Could you return the full listing below exactly as it appears?

§ §

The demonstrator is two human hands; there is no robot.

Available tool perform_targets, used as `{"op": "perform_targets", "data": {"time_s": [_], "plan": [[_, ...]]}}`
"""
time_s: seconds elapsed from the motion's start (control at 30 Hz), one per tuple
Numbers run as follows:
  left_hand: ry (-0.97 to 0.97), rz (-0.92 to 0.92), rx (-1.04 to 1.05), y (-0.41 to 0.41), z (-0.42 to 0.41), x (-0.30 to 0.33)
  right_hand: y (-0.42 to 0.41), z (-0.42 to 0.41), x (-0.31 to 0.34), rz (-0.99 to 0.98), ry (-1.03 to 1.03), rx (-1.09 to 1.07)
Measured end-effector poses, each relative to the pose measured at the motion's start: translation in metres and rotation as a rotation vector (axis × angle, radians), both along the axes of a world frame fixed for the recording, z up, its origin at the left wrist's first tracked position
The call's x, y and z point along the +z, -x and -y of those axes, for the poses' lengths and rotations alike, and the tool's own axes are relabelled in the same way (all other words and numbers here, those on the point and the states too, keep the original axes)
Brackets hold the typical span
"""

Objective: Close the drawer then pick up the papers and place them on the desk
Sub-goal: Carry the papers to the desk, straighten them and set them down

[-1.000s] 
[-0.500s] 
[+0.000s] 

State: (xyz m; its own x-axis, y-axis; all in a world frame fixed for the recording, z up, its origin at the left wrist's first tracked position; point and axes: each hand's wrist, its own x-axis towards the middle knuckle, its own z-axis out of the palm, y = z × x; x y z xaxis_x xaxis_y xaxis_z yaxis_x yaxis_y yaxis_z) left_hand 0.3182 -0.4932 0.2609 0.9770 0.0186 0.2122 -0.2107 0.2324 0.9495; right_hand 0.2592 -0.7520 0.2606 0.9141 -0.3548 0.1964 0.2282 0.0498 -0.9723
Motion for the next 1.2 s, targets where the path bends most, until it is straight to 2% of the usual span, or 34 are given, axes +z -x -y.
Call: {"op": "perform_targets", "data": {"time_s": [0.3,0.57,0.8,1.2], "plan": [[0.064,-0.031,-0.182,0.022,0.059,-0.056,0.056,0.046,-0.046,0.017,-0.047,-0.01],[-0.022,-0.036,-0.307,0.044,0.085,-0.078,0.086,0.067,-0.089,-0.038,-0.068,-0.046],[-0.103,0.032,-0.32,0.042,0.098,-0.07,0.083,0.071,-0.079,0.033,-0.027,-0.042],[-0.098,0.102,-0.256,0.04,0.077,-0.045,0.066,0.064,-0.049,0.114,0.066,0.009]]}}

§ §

RESULT OF THE EXERCISE:
The demonstrator is two human hands; there is no robot.

Available tool perform_targets, used as `{"op": "perform_targets", "data": {"time_s": [_], "plan": [[_, ...]]}}`
"""
time_s: seconds elapsed from the motion's start (control at 30 Hz), one per tuple
Numbers run as follows:
  left_hand: ry (-0.97 to 0.97), rz (-0.92 to 0.92), rx (-1.04 to 1.05), y (-0.41 to 0.41), z (-0.42 to 0.41), x (-0.30 to 0.33)
  right_hand: y (-0.42 to 0.41), z (-0.42 to 0.41), x (-0.31 to 0.34), rz (-0.99 to 0.98), ry (-1.03 to 1.03), rx (-1.09 to 1.07)
Measured end-effector poses, each relative to the pose measured at the motion's start: translation in metres and rotation as a rotation vector (axis × angle, radians), both along the axes of a world frame fixed for the recording, z up, its origin at the left wrist's first tracked position
The call's x, y and z point along the +z, -x and -y of those axes, for the poses' lengths and rotations alike, and the tool's own axes are relabelled in the same way (all other words and numbers here, those on the point and the states too, keep the original axes)
Brackets hold the typical span
"""

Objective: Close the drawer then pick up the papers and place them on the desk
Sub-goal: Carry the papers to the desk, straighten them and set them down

[-1.000s] 
[-0.500s] 
[+0.000s] 

State: (xyz m; its own x-axis, y-axis; all in a world frame fixed for the recording, z up, its origin at the left wrist's first tracked position; point and axes: each hand's wrist, its own x-axis towards the middle knuckle, its own z-axis out of the palm, y = z × x; x y z xaxis_x xaxis_y xaxis_z yaxis_x yaxis_y yaxis_z) left_hand 0.3182 -0.4932 0.2609 0.9770 0.0186 0.2122 -0.2107 0.2324 0.9495; right_hand 0.2592 -0.7520 0.2606 0.9141 -0.3548 0.1964 0.2282 0.0498 -0.9723
Motion for the next 1.2 s, targets where the path bends most, until it is straight to 2% of the usual span, or 34 are given, axes +z -x -y.
Call: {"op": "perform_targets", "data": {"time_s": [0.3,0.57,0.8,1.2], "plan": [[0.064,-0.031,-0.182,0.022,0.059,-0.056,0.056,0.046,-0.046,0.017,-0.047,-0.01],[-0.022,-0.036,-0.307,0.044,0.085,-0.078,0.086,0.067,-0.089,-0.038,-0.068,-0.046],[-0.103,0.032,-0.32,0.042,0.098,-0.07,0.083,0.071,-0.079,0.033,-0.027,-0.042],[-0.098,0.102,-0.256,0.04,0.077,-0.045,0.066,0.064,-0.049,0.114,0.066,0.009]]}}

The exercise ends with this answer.